• _The task_:
The expected output is the full set of entries, retyped verbatim, pictures excluded.
[Records provided Boundary: Start]
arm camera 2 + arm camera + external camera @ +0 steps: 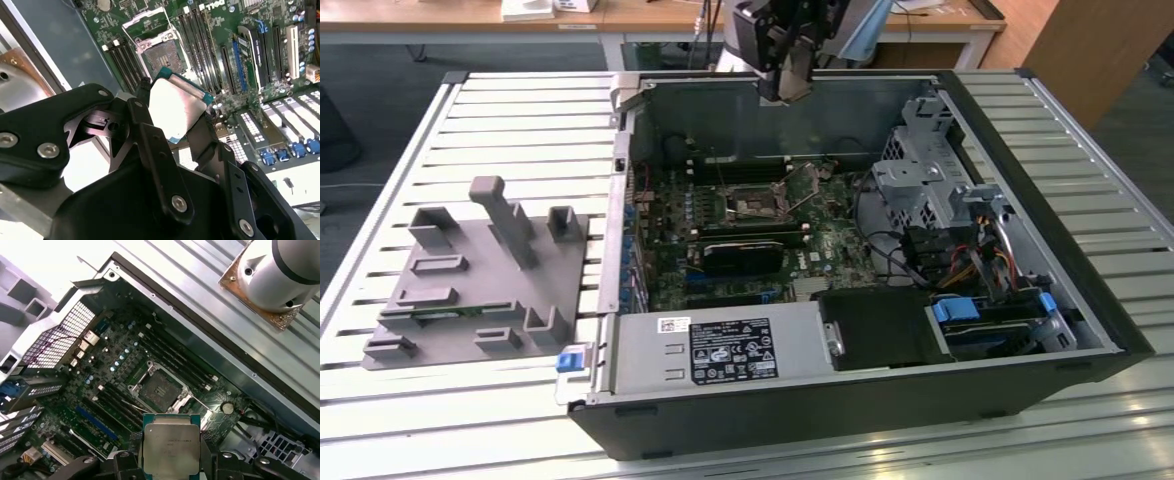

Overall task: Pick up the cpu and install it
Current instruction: 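Place the cpu into insertion slot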

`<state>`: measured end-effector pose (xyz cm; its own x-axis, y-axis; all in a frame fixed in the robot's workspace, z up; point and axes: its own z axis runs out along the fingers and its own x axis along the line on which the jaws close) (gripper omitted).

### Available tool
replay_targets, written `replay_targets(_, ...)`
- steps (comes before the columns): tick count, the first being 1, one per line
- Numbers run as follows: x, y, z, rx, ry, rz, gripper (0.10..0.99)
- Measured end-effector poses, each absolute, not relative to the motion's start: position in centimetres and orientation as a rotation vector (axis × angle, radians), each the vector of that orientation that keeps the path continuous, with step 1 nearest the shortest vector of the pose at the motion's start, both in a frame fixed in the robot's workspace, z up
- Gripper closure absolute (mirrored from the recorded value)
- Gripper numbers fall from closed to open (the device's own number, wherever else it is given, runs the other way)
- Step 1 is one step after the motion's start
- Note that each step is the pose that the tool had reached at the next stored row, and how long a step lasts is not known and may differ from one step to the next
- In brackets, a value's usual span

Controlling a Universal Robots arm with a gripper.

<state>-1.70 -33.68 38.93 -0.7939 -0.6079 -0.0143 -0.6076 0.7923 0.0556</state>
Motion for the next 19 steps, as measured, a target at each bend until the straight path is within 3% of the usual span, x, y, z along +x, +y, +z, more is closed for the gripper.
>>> replay_targets(19, -1.70, -33.68, 38.93, 1.279, -2.857, -0.089, 0.545)
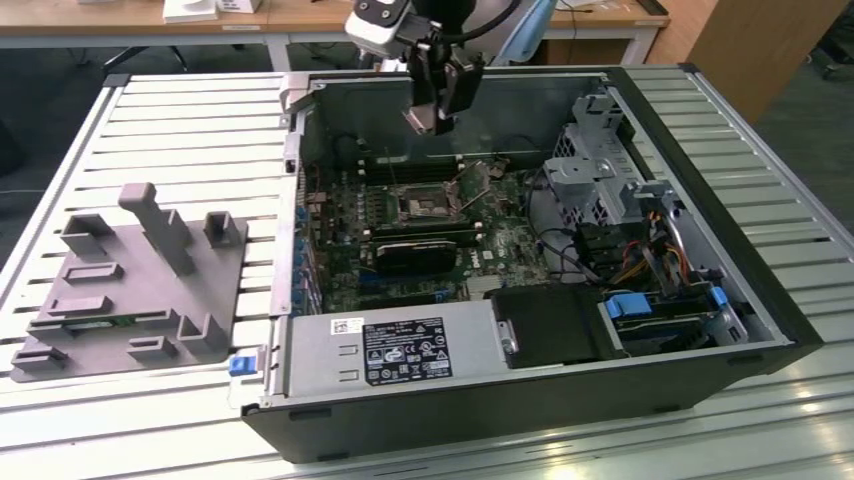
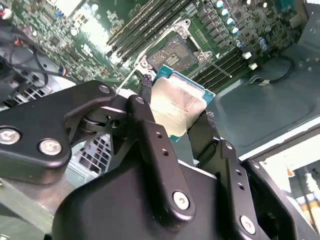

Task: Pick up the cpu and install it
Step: 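Place the cpu into insertion slot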

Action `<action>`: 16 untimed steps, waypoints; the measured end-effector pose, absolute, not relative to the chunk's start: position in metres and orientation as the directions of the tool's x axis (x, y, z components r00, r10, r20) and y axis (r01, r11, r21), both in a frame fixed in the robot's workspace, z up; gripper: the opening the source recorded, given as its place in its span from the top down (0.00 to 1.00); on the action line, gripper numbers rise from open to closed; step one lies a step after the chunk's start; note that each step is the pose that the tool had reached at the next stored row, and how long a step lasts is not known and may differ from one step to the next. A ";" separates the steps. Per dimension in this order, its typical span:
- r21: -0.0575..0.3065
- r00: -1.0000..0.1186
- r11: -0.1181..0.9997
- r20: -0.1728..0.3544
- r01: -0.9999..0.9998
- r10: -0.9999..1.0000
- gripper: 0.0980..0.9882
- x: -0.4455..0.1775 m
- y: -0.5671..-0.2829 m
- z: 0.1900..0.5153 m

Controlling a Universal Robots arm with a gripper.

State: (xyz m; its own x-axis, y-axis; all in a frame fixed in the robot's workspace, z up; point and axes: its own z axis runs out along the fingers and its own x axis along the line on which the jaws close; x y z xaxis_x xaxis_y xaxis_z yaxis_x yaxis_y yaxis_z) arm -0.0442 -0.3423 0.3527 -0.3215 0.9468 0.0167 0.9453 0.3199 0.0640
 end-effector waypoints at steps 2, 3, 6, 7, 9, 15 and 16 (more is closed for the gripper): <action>0.064 -0.295 0.293 0.016 0.954 0.956 0.50 -0.044 -0.342 0.352; 0.064 -0.281 0.279 0.016 0.958 0.960 0.50 -0.044 -0.342 0.352; 0.063 -0.242 0.240 0.015 0.969 0.970 0.50 -0.044 -0.342 0.351; 0.062 -0.230 0.229 0.014 0.971 0.973 0.50 -0.044 -0.342 0.350; 0.062 -0.213 0.212 0.012 0.975 0.977 0.50 -0.044 -0.342 0.348; 0.063 -0.150 0.149 0.011 0.987 0.989 0.50 -0.044 -0.342 0.343; 0.063 -0.141 0.140 0.011 0.988 0.990 0.50 -0.044 -0.342 0.342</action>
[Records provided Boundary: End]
• _Result of the task_:
arm camera 2 + arm camera + external camera @ +0 steps: 

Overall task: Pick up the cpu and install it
Current instruction: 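Place the cpu into insertion slot
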
`<state>`: measured end-effector pose (xyz cm; its own x-axis, y-axis; all in a frame fixed in the robot's workspace, z up; point and axes: its own z axis runs out along the fingers and its own x axis along the line on which the jaws close) (gripper omitted).

### Available tool
replay_targets, written `replay_targets(_, ...)`
- steps (comes before the columns): tick count, the first being 1, one per line
- Numbers run as follows: x, y, z, rx, ry, rz, gripper (0.10..0.99)
- Measured end-effector poses, each absolute, not relative to the motion's start: position in centimetres and orientation as a rotation vector (axis × angle, radians), each the vector of that orientation that keeps the path continuous, with step 1 nearest the shortest vector of the pose at the motion's start, both in a frame fixed in the robot's workspace, z up
- Gripper closure absolute (mirrored from the recorded value)
- Gripper numbers fall from closed to open (the device's own number, wherever else it is given, runs the other way)
- Step 1 is one step after the motion's start
- Note that each step is the pose that the tool had reached at the next stored row, and how long a step lasts is not known and may differ from one step to the next
- In brackets, a value's usual span

Controlling a Universal Robots arm with a gripper.

<state>-1.70 -33.68 38.93 -0.7939 -0.6079 -0.0143 -0.6076 0.7923 0.0556</state>
Motion for the next 19 steps, as measured, a target at each bend until the straight path is within 3% of the usual span, x, y, z along +x, +y, +z, more is closed for the gripper.
>>> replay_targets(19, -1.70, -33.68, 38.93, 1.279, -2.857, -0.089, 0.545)

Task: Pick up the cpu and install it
Step: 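Place the cpu into insertion slot
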
Action `<action>`: 16 untimed steps, waypoints; the measured end-effector pose, absolute, not relative to the chunk's start: position in metres and orientation as the directions of the tool's x axis (x, y, z components r00, r10, r20) and y axis (r01, r11, r21), both in a frame fixed in the robot's workspace, z up; gripper: the opening the source recorded, given as its place in its span from the top down (0.00 to 1.00); on the action line, gripper numbers rise from open to closed; step one lies a step after the chunk's start; note that each step is the pose that the tool had reached at the next stored row, and how long a step lasts is not known and may differ from one step to the next. A ";" separates the steps. Per dimension in this order, its typical span:
- r21: -0.0575..0.3065
- r00: -1.0000..0.1186
- r11: -0.1181..0.9997
- r20: -0.1728..0.3544
- r01: -0.9999..0.9998
- r10: -0.9999..1.0000
- gripper: 0.0980..0.9882
- x: -0.4455..0.1775 m
- y: -0.5671..-0.2829 m
- z: 0.1900..0.5153 m

Controlling a Universal Robots arm with a gripper.

State: (xyz m; its own x-axis, y-axis; all in a frame fixed in the robot's workspace, z up; point and axes: its own z axis runs out along the fingers and its own x axis along the line on which the jaws close; x y z xaxis_x xaxis_y xaxis_z yaxis_x yaxis_y yaxis_z) arm -0.0442 -0.3423 0.3527 -0.3215 0.9468 0.0167 0.9453 0.3199 0.0640
 end-effector waypoints at steps 2, 3, 6, 7, 9, 15 and 16 (more is closed for the gripper): <action>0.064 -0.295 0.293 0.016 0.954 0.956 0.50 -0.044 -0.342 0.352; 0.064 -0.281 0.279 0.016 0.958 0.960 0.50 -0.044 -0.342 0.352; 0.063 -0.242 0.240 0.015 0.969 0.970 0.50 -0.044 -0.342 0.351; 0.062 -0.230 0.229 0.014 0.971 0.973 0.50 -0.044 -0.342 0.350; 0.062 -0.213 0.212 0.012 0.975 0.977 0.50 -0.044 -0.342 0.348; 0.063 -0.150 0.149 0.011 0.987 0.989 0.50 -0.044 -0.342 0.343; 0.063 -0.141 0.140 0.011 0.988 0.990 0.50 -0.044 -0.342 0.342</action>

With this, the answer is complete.